Less than a mile away, I also discovered the remains of an old homestead. Almost nothing remained of it, just a clearing overgrown with long grass. In the center stood the crumbling remains of a foundation and an electric pole, sans wires to the power grid. I wanted to know who had lived there, when, why they had left, and when they had gotten there.

This interest in the forgotten never left me. For me, there’s mystery, dignity, and an exciting sense of uncovering the unknown. Christine and I biked out to an abandoned hotel to poke through the ruins. Megan, Mike and I toured the underground tunnels in downtown Seattle. I would love to become an urban explorer, but it’s a dangerous hobby and not the sort of thing one wants to do on his own if he values his life.

I wish that I’d realized that there could have been a future and a career for me in archeology and exploration. I think it would have been a far more interesting and rewarding life than the one I’m leading now.

Bike Path

A while ago, I had my bike crammed into the back of my car. A strange thought occurred to me: not only do my bike and car have approximately the same value, but if my car was stolen, I’d only be pissed about losing the bike.

Anyway, I finally had a chance to get my bike out for a ride today. I was following the bike path signs sprinkled liberally throughout the city streets here in Madison. Now, maybe it’s because I’ve spent the vast majority of my life living in rural or almost rural areas, but when I hear the term “bicycle path,” I naturally assume that it will indeed be a “path” reserved for the use of “bicycles.”

That assumption would be wrong.

I kept following the arrows on the signs, hoping that the next turn would lead me to a quiet little path devoid of loud traffic, bone-jarring sidewalk ramps and potholes, but found only a circuitous route that seemed to have been planned by a guy with a map, a marker, and a heavy dose of NyQuil.

“Lessee… um… yeah… we’ll just have ’em going through here, and here, and here…”

:: squeaking marker ::

“Holy shit! Tim, c’mere and check thish out! I made the bike paths look like a cat!”

:: footsteps ::

“Uh huh… first off, that’s not a cat. That’s not even a drawing. It’s a mass of scribbles. Second, I fired you three days ago. If you show up here again, I’m calling the cops.”

Anyway, the only thing that makes these “bike paths” are the signs. The routes make absolutely no sense, and seem to be completely random in nature. They run through high traffic areas, residential, business, and parks. There is no bike lane, nor any other feature that would define them as anything other than ordinary city streets.

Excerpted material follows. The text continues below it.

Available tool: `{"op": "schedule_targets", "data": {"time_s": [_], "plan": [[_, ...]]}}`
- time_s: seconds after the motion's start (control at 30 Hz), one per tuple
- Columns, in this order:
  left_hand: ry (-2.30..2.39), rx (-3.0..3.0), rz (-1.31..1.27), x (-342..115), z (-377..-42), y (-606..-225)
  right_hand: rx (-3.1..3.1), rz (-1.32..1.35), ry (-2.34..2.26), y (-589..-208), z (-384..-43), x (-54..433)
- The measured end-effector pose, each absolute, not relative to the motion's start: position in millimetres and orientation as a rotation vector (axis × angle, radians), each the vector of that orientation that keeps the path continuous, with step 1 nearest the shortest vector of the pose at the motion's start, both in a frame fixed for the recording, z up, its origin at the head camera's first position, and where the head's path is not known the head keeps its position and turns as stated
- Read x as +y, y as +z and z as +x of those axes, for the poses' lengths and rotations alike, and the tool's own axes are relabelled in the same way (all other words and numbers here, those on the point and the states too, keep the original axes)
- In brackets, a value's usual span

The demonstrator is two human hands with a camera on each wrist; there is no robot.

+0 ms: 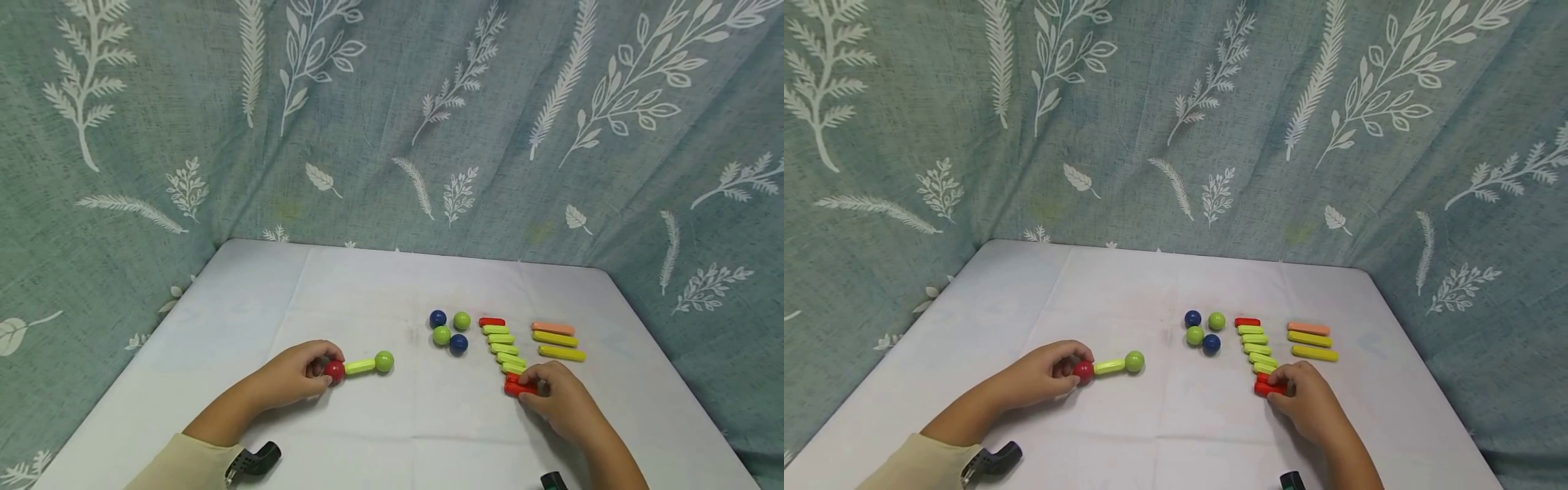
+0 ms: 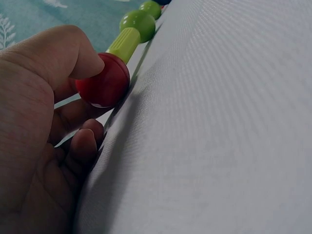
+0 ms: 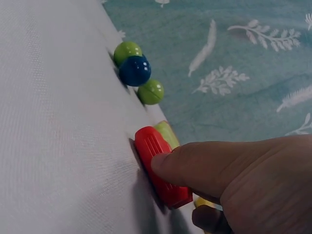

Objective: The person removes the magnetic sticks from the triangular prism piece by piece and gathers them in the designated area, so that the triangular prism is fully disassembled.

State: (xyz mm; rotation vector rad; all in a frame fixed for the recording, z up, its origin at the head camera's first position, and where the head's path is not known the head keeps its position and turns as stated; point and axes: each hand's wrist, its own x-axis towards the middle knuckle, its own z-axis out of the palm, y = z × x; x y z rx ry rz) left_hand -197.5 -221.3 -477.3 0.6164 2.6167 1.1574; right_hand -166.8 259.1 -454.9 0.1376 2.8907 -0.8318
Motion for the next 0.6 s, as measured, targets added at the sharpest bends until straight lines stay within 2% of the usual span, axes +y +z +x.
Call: {"op": "schedule_targets", "data": {"time_s": [0.3,0.6], "plan": [[1.152,2.616,0.623,-222.0,-196.7,-475.6,2.95,0.119,-0.913,-452.3,-167.4,245.9],[1.159,2.6,0.622,-222.3,-197.6,-477.6,2.88,-0.021,-1.058,-450.0,-162.1,199.1]]}}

I think I’m going to have to buy a map of the bike routes around here. I refuse to believe that there aren’t any honest-to-god paths anywhere in Madison. I’ve done a bit of searching online for them, and I can’t find them anywhere. There’s a gorgeous view of Madison’s skyline along John Nolan Drive that I’ve been meaning to take pictures of. I know there’s a bike path running right along side it, but for some bizarre reason, simply pointing my bike in that general direction and taking off it search of it seems unacceptable. Don’t ask me why. I don’t understand it either.

As an addendum, I’ve decided to pull “Stupid Roommate Trick of the Day.” If the shoe were on the other foot, I’d be very hurt and angry if Jason was writing similar things about me. He deserves the same level of respect. While I do spend a good amount of time bitching about him, he’s not a bad guy.

You’ve heard the phrase “No news is good news?” Well, the opposite is just as true. Good news isn’t news either. The only time I mention him is when he’s done something to piss me off. A while ago, my backpack was stolen with my phone, keys, and wallet inside it. I didn’t mention that he drove me to the bars and paid for my drinks all night because I had no ID and no way to pay. Or that he picked me up from work a few months ago when I had a bad reaction to some codeine and didn’t want to drive myself home.

As much as I may bitch about him, Jason is a good guy. I’ve just learned that living with him doesn’t work.